Before getting into the issues of this multihome peering setup and what differences can be done, there is the question of whether or not it is even desirable of making it more redundant. This is a question of money, complexity and needs, something which I won't/can't get into here. It's more of a use case scenario, like I have two datacenters and I host a lot of webpages, so perhaps I'd like to have a dual-multi homed setup where I load balance 50/50 to have the least amount of webpages affected if one site fails kind-of-scenario. Practical out of the way.

What is the issue with rerouting the bgp through the ISPs. To start with, the rerouting would only matter if it is the link that fails. If the router itself fails, the rerouting is moot. Cables do get cut over from time to time or maybe an SFP fails.

This is the actual issue, though:

On R4 and R5 I had added their respective networks used in their BGP peering, so they now advertise it and R1/R3 receive them, since we're peering BGP. If the link between R1 and R4 fails, R1 could try and send the traffic through R3, since it has learned a route through BGP, but on R3 there is a static route pointing back to R1. The static route is preferred due to the distance metric. The solutions or alternatives are plenty. Floating static, IGP peering with ISP, other kind of routing setups, physical interface peering instead of loopback and probably some ways I don't know about. However, it is for another post because I'd rather try and explore this with a use case that I can more easily relate to, than just go through every technical way it may be possible. Perhaps I'll take some inspiration from my own place of work and what solution our ISP(s) have offered.

A small note about the AD of the BGP routes. I had manually applied a distance of 120 for external routes to this BGP and I simply forgotten to remove it. By default external routes will be advertised with a distance of 20, which is less than any IGP (except static), something that is worth keeping in mind as well.

Miscellaneous

I mentioned early something about dynamic peering and it is in the configuration tab as well. There isn't really a use for dynamic peering, but I wanted it down in a post so there'd be a referral place. Dynamic peering is an option for BGP to avoid manually configuring every neighbor. Couple that with route reflection and the amount of configuration can drastically decrease. Think DMVPN, peering with possibly hundreds of routers, but instead of typing every neighbor, you just input the subnet range in the tunnel. It's just one command needed for it to actually work bgp listen range 10.1.0.0/19 peer-group local. What it does is simply that the router now listens to any BGP requests coming from peers with an IP in the configured scope. It can only be applied on one side, as it doesn't proactively send messages in the scope. Another thing is, it has to be applied with a peer-group, which is actually pretty smart anyway. In the peer-group I have applied it to, I have only specified the remote-as 1 command, which means any eBGP peers wont be able to try and establish a connection dynamically.

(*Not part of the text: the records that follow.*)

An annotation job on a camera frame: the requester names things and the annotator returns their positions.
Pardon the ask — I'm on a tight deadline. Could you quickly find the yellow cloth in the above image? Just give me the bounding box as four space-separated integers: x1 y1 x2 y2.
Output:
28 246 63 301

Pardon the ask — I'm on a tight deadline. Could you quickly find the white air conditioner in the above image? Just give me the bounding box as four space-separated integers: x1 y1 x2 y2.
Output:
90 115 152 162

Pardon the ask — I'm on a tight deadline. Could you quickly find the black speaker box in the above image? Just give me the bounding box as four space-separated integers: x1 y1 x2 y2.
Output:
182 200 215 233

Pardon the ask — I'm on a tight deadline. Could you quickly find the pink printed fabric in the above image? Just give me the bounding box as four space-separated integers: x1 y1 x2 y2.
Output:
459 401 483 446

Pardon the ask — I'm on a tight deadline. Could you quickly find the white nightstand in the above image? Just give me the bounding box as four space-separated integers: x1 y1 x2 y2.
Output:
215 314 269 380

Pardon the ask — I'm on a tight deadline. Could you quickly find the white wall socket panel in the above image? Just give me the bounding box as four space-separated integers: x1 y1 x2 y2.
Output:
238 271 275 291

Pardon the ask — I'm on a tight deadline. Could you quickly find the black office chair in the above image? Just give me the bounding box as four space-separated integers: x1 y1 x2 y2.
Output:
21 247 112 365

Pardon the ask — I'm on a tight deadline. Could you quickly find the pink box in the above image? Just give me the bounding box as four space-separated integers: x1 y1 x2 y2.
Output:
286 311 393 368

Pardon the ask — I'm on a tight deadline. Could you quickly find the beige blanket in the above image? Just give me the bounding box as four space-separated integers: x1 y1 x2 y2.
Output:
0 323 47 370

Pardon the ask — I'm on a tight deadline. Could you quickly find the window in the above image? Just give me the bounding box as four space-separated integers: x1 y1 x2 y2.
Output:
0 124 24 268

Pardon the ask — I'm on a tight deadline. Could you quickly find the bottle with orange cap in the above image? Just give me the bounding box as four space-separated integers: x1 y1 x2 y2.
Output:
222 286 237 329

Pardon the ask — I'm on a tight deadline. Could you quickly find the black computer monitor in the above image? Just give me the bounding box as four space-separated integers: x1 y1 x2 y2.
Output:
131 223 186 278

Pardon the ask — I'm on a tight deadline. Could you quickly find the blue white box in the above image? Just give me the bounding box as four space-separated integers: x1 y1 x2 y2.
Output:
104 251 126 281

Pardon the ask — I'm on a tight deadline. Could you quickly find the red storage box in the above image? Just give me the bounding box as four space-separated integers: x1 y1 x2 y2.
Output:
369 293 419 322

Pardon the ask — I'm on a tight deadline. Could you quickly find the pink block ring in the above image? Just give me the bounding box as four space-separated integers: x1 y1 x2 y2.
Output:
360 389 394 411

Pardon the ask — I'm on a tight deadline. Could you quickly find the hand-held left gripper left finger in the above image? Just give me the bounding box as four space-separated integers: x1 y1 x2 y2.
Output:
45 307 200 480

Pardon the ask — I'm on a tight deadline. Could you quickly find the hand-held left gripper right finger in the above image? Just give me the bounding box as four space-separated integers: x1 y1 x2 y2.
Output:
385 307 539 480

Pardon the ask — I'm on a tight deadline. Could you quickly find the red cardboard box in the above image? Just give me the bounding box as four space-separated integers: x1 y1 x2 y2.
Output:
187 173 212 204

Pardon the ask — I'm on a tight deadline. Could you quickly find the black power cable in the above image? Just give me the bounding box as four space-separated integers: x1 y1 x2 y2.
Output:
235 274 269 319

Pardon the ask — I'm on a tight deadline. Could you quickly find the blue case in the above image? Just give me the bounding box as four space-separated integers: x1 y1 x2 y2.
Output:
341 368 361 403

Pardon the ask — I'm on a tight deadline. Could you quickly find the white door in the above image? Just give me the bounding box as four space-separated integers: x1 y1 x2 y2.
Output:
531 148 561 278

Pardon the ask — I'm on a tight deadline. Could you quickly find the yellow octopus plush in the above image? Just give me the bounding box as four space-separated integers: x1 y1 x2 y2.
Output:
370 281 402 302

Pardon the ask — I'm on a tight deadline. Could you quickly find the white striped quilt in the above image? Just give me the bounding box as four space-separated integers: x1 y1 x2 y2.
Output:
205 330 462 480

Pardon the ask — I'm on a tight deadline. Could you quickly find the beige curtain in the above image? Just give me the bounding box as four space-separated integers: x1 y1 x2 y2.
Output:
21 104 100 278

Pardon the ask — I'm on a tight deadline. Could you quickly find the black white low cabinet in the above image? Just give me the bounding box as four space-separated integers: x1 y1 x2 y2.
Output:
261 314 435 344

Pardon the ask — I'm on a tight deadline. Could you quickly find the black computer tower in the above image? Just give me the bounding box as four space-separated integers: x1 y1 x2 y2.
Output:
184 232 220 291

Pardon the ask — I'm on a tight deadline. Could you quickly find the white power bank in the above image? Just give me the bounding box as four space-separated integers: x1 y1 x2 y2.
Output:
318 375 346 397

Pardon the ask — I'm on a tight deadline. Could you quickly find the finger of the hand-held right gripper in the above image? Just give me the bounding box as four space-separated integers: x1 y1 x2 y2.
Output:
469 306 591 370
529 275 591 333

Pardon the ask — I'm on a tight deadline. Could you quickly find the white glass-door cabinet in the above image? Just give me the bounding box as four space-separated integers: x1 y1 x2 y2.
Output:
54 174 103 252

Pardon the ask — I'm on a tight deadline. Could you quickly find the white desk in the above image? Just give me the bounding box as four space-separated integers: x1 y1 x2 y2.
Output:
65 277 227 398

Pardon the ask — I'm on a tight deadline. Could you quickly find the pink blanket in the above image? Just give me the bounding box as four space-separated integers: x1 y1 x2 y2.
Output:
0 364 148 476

Filtering transit traffic is something that is likely very desirable to do when peering BGP with the ISP. Because you are now peering with the ISP, you are also part of the global BGP routing table. This means internet traffic can potentially travel through your routers. There exists different solutions to completely avoid this, though. Using an ACL with regular expression, tags, prefix list, but it is something I'll save for a post about BGP community.

In regards to BGP peering security there is also the option of applying authentication. This may be seen as an alternative to the TTL security. The issue is it can also be exploited to overload the CPU of the router. Everytime the router receives an authentication request, it has to hash the password to see if it matches the MD5. Send a lot of passwords and you have a DoS attack.

This should complete basic eBGP stuff. There are still plenty of more advanced options, but a lot of them lean into subjects which kind of need to be explained in order to understand the the options.